There is a warning coming even to the best of shepherds: Lead the sheep on or you will lose them. The best thing at the present time is for every man of God all over the country to search his heart and ask himself a serious question: “Am I walking in all God gave me in the first place? Is there more from God that I should be seeking? What kind of shepherd am I? Am I one who is leading the people by green pastures? (Psalm 23:2.) Or have I kept them fenced in until they have eaten right down to the roots of the grass, until they have gotten down to the dirt and rocks and there is no more food for them?” Hungry sheep will jump a fence. I have jumped a few fences in my time, but always regretfully.
All of us like the security we feel from being a part of a traditional church. Shepherds often unscripturally hold the sheep into their own fold. They can assert that they hold authority by virtue of apostolic succession. This leads to the error of locking the sheep into the traditional mold of that church, with its reactionary response to new steps and levels in the restoration. But I do not believe in the dogma of apostolic succession, because it means the succession of denominational position and rank. Apostolic succession deals with position.
People can reach the place where they are in as much of a bondage to the doctrine of apostolic succession as the Jews are to their teaching about Jewish succession. The Jews began to look back and say, “If you can’t trace your mother’s history, you are not a Jew.” They do that in Israel even now. They have made the ruling that Jewish succession comes only through the mother. A person’s father can be a Jew of Jews, and it does not make any difference; he is not considered a Jew if his mother is not a Jew.
We might as well forget this idea of succession, because the Lord is able to appear and recommission apostles in any generation.
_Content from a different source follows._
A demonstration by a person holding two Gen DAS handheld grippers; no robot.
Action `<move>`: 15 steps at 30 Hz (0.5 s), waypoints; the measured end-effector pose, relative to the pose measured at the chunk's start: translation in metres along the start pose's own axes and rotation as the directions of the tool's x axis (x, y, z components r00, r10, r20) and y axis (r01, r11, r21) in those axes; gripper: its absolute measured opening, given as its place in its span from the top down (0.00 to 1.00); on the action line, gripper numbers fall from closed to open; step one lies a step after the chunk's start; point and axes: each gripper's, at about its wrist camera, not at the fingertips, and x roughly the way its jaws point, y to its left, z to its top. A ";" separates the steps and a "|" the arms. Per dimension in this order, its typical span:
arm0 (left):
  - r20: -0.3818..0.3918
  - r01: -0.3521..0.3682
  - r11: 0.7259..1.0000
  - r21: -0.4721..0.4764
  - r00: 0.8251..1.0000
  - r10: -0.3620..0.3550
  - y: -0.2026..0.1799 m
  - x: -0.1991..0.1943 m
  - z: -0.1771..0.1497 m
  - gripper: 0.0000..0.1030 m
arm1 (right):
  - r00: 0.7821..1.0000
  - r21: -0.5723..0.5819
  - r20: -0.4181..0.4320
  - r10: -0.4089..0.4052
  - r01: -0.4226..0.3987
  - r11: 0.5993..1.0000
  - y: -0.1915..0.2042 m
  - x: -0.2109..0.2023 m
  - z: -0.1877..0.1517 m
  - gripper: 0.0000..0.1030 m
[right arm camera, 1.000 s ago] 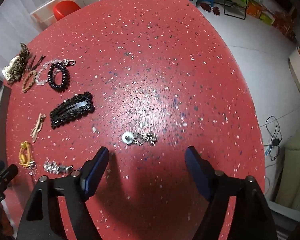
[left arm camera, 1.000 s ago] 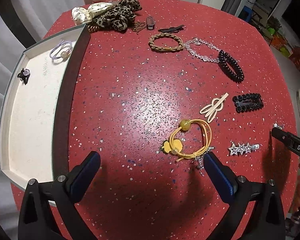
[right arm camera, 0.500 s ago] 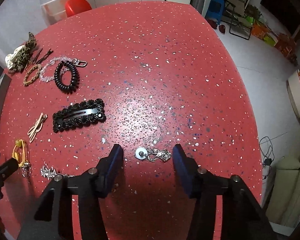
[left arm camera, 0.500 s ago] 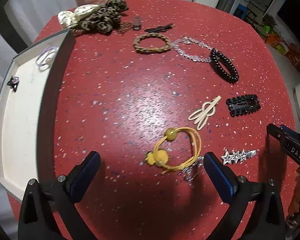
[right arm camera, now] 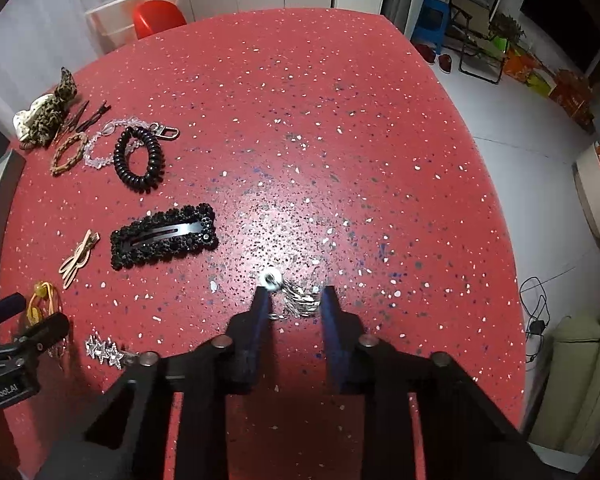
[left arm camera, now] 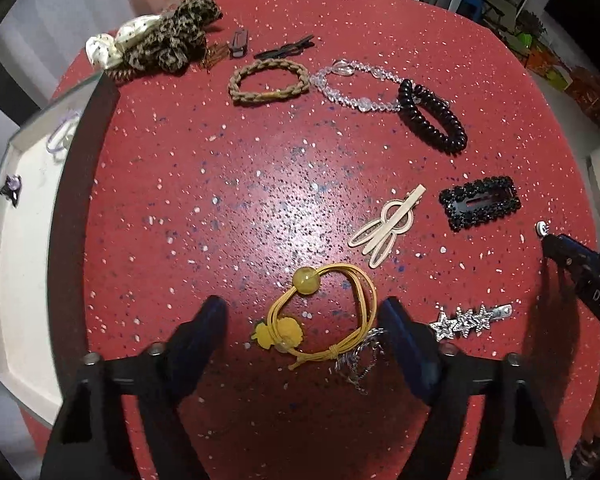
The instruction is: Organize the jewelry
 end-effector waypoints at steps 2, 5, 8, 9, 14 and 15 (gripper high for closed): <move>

He is not limited. Remember what John the Baptist began to preach when the Jews began to say, “We have Abraham to our father.” He opened up a whole new era when he said, “God is able from these stones to raise up the seed of Abraham. God doesn’t have to conform to your traditions at all; He can take of these rocks and raise up the seed of Abraham to carry on the will of God” (Matthew 3:9; Luke 3:8). We must get away from the traditional bondages that are invalid. Catholicism and Protestantism are bound in them. We need to have a fresh visitation from heaven in which God will come to us and restore. As it says in Malachi: He will send one who will turn the hearts of the fathers to the children and the children to the fathers, lest He come and smite the earth with a curse (Malachi 4:6).
There is a real need for us to pull together and cohere in the hunger and the desire for God—even if it is for a blessing that we are unfamiliar with and we would tend to be fearful of it. We owe it to ourselves and to the God who leads us that we should search for the scriptural accuracy of the thing that is being preached—that we should search the Scriptures to see whether these things are so (Acts 17:11).
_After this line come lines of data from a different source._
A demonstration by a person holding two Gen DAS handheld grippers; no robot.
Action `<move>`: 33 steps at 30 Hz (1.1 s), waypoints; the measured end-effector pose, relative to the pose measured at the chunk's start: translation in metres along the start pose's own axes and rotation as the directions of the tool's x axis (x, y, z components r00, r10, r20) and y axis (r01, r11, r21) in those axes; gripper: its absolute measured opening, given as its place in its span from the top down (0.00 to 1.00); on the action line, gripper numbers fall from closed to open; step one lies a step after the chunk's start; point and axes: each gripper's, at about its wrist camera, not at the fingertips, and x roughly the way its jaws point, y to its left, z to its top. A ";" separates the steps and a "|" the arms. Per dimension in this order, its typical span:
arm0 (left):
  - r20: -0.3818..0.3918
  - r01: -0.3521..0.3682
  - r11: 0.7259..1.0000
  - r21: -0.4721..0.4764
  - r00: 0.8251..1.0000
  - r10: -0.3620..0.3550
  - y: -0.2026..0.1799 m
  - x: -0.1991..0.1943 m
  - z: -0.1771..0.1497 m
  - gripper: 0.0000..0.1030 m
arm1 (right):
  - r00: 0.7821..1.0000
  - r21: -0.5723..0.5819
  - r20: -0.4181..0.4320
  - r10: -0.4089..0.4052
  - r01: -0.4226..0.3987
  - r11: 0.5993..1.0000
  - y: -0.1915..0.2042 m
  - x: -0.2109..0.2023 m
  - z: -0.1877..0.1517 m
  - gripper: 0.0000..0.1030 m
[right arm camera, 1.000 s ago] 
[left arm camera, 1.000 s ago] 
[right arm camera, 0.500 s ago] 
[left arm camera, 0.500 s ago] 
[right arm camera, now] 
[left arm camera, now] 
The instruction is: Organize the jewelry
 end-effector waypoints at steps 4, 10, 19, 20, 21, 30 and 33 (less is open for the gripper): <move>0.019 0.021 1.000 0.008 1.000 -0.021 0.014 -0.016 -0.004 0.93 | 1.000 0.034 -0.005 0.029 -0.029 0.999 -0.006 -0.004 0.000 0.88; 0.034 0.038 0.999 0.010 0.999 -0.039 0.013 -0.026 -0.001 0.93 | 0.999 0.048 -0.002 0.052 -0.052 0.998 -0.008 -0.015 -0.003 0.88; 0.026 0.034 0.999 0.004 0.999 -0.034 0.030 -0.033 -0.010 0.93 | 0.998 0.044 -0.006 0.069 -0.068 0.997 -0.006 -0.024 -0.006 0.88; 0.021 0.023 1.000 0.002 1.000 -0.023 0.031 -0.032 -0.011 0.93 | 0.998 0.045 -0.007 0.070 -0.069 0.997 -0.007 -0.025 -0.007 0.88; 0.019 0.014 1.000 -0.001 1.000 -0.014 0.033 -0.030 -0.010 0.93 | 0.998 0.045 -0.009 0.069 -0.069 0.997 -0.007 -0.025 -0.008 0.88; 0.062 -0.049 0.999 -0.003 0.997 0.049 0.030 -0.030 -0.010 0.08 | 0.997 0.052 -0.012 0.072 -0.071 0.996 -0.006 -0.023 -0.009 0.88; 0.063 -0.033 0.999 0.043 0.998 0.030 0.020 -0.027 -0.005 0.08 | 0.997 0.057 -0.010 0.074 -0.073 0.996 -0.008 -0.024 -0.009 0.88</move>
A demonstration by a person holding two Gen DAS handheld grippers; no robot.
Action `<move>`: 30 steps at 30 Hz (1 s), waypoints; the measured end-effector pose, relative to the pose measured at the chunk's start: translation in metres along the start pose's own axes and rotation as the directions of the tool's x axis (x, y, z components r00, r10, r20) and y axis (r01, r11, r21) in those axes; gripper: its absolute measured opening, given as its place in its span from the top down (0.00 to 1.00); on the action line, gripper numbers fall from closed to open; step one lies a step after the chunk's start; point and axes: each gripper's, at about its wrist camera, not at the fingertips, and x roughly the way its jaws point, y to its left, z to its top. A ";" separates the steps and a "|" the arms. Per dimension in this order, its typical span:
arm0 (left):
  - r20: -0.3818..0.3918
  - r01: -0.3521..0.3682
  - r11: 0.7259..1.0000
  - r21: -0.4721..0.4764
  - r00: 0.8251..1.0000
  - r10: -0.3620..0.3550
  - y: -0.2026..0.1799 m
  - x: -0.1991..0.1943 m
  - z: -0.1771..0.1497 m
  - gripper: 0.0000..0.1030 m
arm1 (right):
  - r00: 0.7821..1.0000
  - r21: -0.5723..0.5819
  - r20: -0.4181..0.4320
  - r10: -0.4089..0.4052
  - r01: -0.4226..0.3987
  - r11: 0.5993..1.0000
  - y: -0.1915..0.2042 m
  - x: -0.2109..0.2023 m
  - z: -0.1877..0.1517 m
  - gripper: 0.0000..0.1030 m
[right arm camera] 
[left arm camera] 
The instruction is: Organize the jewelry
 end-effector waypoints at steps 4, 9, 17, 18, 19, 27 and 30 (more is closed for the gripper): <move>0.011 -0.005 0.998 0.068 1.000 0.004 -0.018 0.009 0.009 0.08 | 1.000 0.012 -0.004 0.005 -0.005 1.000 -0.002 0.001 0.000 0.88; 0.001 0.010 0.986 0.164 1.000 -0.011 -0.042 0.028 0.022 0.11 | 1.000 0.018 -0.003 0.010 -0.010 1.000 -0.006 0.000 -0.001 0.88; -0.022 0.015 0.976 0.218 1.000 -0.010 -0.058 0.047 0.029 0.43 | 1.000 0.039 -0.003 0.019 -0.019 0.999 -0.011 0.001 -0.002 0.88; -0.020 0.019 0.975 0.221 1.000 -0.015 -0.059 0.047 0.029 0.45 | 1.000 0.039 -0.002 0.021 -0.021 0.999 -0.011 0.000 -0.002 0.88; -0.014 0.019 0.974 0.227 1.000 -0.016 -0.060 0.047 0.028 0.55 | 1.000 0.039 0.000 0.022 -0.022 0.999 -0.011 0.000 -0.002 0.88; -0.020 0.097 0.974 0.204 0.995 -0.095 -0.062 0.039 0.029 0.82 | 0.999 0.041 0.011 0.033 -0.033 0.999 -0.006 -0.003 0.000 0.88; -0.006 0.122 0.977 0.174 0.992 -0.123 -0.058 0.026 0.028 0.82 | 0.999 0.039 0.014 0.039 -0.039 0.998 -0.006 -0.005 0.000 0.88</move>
We are not to be gullible or naive; we are not to be quick to grab on to something until we have weighed it carefully. But when it becomes a revelation to our heart, we are sinning against our Lord if we do not follow on to know the Lord (Hosea 6:3), if we do not follow on in everything that He sets before us.
Here is an answer for the problem of people changing churches: Let the shepherds, pastors, elders, and other ministries seek out what is true, partake of it first, and then lead their flock into it. People should never have to leave their church in order to get more from God.
The saddest commentary about us all is the reactionary nature that comes over us in time. I confess that we all are a little guilty of it. If someone came to me and said, “God is doing a new thing in the earth here,” I could say, “So tell me about it. If you think you’ve got something more, tell me about it.” Isn’t that typical of human nature?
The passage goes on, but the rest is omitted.